Dr. Newman: [2:36] The presence of Superman can be read in two separate ways. You can take him in a very straight way, looking at her diary and equating Superman to the large-hearted American. Obviously, Superman is a heroic figure. He’s a protective figure.
[2:50] He might be standing outside of her house to protect her, but at the same time I think you’re also getting part of the artist’s own perspective. Roger Shimomura read his grandmother’s diary in translation and came across that notion of the large-hearted American and puzzled over it and said, “Is this really as she intended it?”
[3:09] Although she kept 56 diaries over her lifetime, only 37 of them remain, and she actually burned a number of diaries that she kept during and after the war. So there’s the sense that she may have destroyed the diaries that were not so sympathetic to the Americans, so here we can see Superman looking over her shoulder and watching what she’s writing, or surveilling her.
Dr. Harris: [3:34] We do see him in the comic books defending the United States and going after the Axis Powers, going after Hitler, going after the Japanese, who are depicted often the comic books in a very offensive, stereotypical way.
Dr. Newman: [3:50] Superman was used in American war propaganda and he was often wrestling with these stereotypical Japanese figures.
Dr. Harris: [3:59] And actively looking for imagined Japanese conspirators who were looking to undermine the United States government war efforts.
Dr. Newman: [4:08] This looks like a very Japanese image. It looks like a ukiyo-e print, but when you think about his grandmother, she had come to the United States in 1912. She was an American at this point, she would not have wearing Japanese clothes, she did not live in a Japanese house.
[4:26] So by putting her in this very traditional Japanese environment, Shimomura is actively stereotyping her, so she was always a Japanese person in the eyes of the American government.
Dr. Harris: [4:39] This was something Shimomura himself experienced, this kind of discrimination.
Dr. Newman: [4:43] He would often encounter people who said, “How do you speak English so well, since you’re Japanese?”
Dr. Harris: [4:49] He couldn’t even speak or read Japanese.
Dr. Newman: [4:51] He grew up on comic books, and when he was young artist, he was a Pop artist, and you can see a lot of the same formal qualities of Pop Art and comic books and traditional Japanese ukiyo-e prints. They’re very similar, they have these black outlined figures, these large planes of flat, vibrant color.
[5:10] He saw his own identity as a Pop artist and someone who was interested in comic books mixed in interestingly with traditional Japanese culture.

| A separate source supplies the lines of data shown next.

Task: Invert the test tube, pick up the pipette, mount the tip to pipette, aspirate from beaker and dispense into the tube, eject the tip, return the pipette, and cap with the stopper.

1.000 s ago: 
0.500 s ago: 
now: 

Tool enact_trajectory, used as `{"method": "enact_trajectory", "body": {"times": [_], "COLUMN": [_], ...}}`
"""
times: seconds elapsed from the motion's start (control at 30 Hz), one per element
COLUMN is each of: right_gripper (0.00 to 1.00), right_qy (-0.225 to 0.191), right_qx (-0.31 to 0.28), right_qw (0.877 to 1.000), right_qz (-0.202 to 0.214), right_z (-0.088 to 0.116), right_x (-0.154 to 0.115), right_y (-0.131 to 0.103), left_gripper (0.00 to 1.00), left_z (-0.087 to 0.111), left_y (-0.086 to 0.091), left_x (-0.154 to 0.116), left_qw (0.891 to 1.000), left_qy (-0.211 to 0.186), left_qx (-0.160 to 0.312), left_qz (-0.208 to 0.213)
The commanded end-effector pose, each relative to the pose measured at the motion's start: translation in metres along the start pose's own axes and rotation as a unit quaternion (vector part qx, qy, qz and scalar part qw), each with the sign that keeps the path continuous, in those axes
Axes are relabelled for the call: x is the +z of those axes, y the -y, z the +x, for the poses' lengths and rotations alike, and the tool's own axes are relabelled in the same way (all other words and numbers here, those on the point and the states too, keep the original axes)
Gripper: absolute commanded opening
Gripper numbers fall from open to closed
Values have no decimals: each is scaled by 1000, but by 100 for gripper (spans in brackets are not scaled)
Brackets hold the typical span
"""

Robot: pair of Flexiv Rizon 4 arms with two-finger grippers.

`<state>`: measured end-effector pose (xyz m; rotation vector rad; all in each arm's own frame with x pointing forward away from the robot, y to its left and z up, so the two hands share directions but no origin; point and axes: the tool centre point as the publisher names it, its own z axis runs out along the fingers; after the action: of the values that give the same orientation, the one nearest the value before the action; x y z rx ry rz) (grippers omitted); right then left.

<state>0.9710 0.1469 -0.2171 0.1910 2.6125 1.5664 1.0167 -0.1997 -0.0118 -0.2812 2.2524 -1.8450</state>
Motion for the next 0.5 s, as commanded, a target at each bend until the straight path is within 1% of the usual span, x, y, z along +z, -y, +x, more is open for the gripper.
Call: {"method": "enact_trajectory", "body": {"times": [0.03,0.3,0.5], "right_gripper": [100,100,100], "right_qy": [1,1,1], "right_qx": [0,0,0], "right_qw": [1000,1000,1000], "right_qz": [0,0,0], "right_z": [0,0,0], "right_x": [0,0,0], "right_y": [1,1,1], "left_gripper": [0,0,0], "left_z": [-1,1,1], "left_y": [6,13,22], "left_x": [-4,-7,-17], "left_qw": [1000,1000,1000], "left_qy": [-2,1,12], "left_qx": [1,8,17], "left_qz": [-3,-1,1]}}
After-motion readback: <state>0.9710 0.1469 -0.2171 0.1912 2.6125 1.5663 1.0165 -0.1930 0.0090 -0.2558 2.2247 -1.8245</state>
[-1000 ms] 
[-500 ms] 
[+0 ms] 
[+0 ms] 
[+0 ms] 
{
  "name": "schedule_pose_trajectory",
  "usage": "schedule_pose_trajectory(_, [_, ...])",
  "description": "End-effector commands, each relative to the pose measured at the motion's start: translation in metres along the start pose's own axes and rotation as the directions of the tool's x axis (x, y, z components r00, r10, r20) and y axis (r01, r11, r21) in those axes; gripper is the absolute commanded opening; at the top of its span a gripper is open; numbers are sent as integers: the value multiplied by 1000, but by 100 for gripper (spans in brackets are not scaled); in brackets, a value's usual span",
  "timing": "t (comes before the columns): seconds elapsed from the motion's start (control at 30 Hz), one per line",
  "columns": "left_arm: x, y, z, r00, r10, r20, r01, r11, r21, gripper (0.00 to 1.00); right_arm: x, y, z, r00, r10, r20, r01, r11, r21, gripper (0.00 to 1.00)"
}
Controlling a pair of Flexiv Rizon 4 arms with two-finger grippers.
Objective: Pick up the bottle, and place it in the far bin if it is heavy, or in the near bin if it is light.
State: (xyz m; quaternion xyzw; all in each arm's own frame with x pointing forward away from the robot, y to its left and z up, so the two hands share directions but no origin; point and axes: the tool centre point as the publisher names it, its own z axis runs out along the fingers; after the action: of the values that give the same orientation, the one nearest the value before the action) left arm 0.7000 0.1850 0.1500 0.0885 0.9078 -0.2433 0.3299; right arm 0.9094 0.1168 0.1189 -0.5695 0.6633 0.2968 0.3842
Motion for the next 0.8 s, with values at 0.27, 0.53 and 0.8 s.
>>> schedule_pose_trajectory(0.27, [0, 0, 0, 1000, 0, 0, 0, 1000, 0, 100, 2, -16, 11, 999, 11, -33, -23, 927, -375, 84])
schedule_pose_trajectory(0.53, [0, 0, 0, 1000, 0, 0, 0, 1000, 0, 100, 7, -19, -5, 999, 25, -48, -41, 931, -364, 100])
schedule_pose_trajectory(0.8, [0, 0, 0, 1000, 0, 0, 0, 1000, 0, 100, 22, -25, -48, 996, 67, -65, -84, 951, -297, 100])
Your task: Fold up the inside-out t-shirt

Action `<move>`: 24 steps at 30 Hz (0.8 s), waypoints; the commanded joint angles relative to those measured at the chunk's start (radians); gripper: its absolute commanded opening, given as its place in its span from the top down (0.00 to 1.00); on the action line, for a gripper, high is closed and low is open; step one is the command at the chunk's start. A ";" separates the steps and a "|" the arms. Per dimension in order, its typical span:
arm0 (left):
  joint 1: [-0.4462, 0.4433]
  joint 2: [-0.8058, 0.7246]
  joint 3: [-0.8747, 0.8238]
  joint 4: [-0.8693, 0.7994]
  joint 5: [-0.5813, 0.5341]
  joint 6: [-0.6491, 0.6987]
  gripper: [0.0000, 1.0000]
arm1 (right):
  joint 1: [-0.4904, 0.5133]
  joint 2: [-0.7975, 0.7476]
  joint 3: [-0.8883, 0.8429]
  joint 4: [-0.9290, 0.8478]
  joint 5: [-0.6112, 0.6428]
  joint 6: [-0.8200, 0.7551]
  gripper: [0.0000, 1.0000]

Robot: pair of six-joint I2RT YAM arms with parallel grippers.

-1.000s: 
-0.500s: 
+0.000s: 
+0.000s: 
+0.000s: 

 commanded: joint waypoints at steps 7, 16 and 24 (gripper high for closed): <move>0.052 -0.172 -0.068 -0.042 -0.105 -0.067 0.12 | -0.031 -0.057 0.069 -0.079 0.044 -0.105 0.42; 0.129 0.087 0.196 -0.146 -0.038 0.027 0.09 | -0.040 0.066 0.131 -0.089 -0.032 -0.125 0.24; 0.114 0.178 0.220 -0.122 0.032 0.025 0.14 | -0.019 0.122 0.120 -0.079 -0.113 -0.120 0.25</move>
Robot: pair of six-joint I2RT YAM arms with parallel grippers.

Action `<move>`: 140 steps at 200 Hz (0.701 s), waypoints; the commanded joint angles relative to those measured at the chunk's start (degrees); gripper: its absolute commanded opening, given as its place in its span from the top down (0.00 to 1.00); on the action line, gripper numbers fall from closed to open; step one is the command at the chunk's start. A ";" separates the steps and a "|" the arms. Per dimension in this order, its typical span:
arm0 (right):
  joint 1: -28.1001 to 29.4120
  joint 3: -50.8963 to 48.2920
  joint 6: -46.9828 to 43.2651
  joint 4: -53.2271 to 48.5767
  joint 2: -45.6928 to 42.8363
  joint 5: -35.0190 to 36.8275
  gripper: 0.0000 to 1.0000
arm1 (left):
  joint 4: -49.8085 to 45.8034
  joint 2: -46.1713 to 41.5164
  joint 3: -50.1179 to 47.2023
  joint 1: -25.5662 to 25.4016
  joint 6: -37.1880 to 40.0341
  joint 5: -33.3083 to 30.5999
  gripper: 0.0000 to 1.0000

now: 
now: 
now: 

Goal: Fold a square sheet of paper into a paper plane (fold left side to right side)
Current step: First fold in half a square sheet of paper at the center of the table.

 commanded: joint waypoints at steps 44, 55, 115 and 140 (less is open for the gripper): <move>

Dr. Harris: [5:19] She’s got this beautiful kimono on, these lovely yellows and purples and oranges and greens, and then the space outside is also rendered in those colors.
[5:29] But on either side of her, these silhouettes, the grays, the cream color, it feels almost like a more threatening environment around her. Even the grid becomes here like the bars of a prison and reminiscent of the internment camps, the prisons that were set up for people of Japanese descent.
[5:50] His family was in Idaho, in a place called Minidoka, that actually had eight guard towers and barbed wire around it.
Dr. Newman: [5:59] There’s definitely the sense that she’s living in this beautiful environment but that there are shadows looming around her. While this depicts a scene that was before the internment camps, Roger Shimomura knows the history, knows what’s going to happen, so these shadows looming are real shadows.
[6:16] This is a history that profoundly affected his family. It profoundly affected all Japanese people living in the United States at this time, and it’s one that they struggle to recover from.